# WORK INSTRUCTION
Using the listing below, set down exactly the lines starting at the line that contains "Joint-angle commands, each" and ending at the line that contains "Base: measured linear", both included, and no others.

# ENTRIES SUPPLIED

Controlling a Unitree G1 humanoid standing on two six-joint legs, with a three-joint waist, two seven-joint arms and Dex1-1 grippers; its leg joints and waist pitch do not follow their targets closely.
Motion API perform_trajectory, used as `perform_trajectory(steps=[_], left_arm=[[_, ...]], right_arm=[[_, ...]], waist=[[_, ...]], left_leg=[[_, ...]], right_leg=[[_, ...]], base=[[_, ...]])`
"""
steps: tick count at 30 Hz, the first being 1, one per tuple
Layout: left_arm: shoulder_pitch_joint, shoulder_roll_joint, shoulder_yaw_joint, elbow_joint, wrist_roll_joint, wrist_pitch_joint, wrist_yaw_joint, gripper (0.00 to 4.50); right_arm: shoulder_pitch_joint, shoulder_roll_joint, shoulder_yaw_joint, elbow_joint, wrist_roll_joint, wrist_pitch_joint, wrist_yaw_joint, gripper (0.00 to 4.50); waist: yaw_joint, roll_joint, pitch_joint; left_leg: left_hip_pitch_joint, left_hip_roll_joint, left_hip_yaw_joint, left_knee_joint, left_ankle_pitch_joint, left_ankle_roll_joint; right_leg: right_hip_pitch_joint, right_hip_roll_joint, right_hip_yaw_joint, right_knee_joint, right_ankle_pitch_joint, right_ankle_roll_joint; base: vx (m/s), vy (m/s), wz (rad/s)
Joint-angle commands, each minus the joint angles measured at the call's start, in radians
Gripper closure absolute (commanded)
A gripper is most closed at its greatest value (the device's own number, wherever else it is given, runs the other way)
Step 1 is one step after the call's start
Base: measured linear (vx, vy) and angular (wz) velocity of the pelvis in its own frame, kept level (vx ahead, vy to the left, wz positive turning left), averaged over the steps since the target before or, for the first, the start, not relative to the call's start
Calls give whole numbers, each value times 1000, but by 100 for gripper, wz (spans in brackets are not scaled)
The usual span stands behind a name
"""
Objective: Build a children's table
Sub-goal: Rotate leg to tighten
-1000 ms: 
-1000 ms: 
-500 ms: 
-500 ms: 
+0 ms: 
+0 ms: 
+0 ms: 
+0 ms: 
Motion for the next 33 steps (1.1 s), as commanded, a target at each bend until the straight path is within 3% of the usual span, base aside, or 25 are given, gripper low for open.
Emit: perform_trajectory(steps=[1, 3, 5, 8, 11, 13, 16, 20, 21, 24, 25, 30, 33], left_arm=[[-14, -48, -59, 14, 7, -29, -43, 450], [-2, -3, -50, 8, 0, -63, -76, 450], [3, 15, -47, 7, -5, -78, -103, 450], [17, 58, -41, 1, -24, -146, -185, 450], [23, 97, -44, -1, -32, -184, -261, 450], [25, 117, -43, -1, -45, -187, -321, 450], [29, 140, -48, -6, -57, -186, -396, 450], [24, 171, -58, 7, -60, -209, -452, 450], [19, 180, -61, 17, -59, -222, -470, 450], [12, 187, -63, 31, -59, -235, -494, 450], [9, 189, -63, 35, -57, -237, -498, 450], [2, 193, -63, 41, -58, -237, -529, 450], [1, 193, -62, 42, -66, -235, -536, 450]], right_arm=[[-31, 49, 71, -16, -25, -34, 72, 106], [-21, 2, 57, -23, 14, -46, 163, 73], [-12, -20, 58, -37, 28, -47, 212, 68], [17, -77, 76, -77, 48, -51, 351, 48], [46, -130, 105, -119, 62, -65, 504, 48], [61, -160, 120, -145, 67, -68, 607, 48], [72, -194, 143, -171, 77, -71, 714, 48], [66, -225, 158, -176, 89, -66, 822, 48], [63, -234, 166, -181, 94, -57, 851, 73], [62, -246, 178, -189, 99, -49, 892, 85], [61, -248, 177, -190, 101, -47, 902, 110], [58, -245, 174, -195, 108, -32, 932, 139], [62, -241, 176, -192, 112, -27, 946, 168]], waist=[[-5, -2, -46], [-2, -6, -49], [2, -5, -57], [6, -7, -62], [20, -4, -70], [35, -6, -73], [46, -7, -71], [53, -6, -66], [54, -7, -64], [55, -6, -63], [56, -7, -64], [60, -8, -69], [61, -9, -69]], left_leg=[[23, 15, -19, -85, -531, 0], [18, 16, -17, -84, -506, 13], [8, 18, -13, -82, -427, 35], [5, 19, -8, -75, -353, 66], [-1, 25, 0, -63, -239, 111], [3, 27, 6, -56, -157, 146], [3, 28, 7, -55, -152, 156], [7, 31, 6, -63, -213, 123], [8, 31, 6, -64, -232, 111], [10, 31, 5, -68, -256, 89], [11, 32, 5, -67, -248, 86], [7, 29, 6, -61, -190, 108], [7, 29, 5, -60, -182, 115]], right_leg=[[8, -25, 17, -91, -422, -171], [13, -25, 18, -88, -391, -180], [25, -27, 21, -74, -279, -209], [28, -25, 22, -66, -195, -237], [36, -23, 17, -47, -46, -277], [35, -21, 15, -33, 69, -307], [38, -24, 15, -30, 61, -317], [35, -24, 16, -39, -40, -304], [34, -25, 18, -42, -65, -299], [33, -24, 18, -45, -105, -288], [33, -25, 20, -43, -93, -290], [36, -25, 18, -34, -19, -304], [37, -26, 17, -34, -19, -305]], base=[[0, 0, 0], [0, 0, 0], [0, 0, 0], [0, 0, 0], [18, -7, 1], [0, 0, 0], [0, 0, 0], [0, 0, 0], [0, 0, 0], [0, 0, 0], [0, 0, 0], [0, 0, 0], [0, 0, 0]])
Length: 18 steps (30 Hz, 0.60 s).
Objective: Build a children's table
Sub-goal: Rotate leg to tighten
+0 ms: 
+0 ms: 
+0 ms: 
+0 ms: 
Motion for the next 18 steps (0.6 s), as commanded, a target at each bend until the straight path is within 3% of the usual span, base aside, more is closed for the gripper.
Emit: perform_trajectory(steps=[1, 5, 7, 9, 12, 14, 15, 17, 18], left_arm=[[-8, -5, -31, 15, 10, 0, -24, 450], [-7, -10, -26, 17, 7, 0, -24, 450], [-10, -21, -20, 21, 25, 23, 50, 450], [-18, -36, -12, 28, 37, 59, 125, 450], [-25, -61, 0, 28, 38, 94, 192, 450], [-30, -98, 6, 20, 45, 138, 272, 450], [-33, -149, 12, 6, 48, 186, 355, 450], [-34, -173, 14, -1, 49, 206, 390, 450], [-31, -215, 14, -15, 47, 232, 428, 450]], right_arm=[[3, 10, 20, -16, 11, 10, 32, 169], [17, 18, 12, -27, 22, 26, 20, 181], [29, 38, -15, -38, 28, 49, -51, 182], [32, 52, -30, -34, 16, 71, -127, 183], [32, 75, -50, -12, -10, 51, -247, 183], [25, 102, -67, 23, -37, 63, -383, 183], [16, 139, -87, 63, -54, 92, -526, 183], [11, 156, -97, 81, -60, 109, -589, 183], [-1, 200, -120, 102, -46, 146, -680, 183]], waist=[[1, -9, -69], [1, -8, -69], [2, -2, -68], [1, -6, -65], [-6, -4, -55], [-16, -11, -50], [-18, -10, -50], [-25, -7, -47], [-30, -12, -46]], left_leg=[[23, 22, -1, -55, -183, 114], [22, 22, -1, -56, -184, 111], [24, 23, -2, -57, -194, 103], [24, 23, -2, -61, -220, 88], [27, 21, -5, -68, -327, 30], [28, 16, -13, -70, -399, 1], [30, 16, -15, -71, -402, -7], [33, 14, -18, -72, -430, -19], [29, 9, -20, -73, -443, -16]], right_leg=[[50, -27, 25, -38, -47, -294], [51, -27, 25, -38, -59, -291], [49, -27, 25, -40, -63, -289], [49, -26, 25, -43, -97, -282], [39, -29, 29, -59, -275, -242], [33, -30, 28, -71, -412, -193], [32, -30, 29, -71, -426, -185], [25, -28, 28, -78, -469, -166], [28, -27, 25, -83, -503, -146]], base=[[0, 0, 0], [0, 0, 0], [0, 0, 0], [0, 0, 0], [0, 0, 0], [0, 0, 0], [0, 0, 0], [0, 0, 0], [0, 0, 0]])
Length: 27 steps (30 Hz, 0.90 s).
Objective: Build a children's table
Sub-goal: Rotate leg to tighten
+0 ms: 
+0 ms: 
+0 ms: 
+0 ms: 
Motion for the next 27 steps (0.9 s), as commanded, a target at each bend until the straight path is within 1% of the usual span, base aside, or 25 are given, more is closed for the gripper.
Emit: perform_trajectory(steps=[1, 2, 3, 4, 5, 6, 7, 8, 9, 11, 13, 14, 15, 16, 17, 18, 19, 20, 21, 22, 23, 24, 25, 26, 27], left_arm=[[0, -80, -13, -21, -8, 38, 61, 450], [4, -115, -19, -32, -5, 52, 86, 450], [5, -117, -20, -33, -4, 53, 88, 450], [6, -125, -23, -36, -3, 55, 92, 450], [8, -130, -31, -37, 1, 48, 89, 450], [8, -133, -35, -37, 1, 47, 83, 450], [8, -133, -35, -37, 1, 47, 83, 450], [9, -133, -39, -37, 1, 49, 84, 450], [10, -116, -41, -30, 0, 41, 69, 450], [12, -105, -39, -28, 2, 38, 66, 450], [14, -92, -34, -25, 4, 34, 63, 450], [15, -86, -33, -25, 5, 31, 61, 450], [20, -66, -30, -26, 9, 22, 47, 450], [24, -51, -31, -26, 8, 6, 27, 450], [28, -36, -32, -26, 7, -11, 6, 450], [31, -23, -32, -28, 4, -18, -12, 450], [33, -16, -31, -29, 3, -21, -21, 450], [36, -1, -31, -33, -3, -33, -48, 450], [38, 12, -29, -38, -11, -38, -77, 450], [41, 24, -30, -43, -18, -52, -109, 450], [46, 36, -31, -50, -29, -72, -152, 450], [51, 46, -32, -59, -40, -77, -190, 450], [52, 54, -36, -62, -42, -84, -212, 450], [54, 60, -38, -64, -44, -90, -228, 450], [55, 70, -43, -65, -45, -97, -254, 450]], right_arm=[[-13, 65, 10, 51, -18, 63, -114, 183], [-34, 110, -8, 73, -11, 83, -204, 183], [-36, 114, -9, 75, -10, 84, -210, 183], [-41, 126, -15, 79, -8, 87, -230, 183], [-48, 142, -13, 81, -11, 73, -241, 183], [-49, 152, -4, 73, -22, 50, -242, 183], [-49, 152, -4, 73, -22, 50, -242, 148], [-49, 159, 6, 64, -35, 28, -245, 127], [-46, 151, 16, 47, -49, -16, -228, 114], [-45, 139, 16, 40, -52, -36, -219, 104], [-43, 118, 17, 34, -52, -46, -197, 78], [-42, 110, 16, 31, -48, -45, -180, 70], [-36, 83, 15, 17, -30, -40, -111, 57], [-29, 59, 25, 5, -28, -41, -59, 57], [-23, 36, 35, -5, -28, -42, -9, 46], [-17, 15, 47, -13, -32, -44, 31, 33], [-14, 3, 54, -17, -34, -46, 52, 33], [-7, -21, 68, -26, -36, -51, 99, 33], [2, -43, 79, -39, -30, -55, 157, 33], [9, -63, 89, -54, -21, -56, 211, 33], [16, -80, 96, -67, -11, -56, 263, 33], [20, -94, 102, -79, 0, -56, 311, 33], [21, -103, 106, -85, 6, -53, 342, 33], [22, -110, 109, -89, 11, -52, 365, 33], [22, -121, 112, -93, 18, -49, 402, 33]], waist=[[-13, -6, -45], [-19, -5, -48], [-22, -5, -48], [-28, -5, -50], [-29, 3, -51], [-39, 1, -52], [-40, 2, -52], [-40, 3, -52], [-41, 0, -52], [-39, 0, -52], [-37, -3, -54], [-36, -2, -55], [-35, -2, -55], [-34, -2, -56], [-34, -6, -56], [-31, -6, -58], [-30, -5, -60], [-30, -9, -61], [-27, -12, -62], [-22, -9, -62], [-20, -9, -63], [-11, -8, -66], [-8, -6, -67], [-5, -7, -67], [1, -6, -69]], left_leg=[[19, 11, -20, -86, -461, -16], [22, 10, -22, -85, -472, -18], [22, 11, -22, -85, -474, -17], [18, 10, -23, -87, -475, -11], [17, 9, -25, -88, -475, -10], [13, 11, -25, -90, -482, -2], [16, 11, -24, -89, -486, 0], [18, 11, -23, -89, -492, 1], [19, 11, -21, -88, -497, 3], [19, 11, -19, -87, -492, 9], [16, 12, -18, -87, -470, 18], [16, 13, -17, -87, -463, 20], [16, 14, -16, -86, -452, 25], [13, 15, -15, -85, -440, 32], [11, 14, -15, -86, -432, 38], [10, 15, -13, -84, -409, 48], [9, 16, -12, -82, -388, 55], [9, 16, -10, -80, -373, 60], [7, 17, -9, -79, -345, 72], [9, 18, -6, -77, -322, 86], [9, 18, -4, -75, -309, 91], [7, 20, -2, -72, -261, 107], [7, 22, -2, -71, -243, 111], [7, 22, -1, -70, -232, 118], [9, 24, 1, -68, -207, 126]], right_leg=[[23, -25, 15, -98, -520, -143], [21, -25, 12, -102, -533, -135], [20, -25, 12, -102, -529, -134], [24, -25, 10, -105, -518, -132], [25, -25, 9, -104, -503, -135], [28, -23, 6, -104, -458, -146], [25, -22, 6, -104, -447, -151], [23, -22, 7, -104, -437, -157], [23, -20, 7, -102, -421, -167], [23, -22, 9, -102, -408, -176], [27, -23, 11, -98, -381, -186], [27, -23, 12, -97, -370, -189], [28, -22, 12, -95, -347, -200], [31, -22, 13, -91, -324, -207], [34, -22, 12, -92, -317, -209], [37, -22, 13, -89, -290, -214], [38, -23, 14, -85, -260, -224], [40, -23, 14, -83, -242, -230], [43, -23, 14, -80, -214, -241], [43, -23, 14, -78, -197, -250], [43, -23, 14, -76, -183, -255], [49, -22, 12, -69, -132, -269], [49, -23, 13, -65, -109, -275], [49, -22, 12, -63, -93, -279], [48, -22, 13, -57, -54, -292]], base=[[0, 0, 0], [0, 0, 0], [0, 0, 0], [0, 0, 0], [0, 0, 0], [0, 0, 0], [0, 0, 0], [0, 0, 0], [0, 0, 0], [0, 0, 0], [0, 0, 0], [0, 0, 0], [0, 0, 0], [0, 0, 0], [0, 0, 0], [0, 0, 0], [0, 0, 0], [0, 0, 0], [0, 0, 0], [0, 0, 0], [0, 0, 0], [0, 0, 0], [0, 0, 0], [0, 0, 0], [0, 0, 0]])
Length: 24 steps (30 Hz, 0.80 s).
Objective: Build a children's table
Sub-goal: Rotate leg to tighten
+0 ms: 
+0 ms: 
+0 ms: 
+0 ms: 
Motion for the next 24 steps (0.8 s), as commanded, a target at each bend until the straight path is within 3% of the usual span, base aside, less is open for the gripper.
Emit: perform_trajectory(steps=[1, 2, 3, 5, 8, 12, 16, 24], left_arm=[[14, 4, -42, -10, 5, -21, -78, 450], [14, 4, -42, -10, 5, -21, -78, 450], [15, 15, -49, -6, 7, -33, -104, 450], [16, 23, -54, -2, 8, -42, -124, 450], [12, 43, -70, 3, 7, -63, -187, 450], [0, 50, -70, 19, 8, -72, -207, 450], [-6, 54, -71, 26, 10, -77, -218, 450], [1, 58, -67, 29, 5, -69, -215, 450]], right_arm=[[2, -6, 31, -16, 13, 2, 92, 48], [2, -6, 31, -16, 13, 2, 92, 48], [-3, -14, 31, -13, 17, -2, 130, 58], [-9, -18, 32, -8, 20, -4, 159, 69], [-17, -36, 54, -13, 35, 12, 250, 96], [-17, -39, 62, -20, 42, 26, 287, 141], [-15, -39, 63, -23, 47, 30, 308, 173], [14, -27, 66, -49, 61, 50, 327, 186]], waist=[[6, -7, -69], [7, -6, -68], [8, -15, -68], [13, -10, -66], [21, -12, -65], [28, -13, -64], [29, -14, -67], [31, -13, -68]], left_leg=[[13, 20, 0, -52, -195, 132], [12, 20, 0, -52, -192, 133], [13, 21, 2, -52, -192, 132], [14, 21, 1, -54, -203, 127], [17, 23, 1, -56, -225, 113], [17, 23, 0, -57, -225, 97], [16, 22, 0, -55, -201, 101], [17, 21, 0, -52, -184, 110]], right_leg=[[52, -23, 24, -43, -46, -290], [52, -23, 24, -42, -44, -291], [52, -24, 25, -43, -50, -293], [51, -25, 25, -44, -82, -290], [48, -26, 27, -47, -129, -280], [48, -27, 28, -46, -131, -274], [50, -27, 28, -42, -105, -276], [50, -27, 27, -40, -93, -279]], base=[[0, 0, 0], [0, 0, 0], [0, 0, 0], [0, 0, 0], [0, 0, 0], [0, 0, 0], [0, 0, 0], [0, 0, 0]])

# ANSWER AREA
Joint-angle commands, each minus the joint angles measured at the call's start, in radians
Gripper closure absolute (commanded)
A gripper is most closed at its greatest value (the device's own number, wherever else it is given, runs the other way)
Step 1 is one step after the call's start
Base: measured linear (vx, vy) and angular (wz) velocity of the pelvis in its own frame, kept level (vx ahead, vy to the left, wz positive turning left), averaged over the steps since the target before or, for the first, the start, not relative to the call's start

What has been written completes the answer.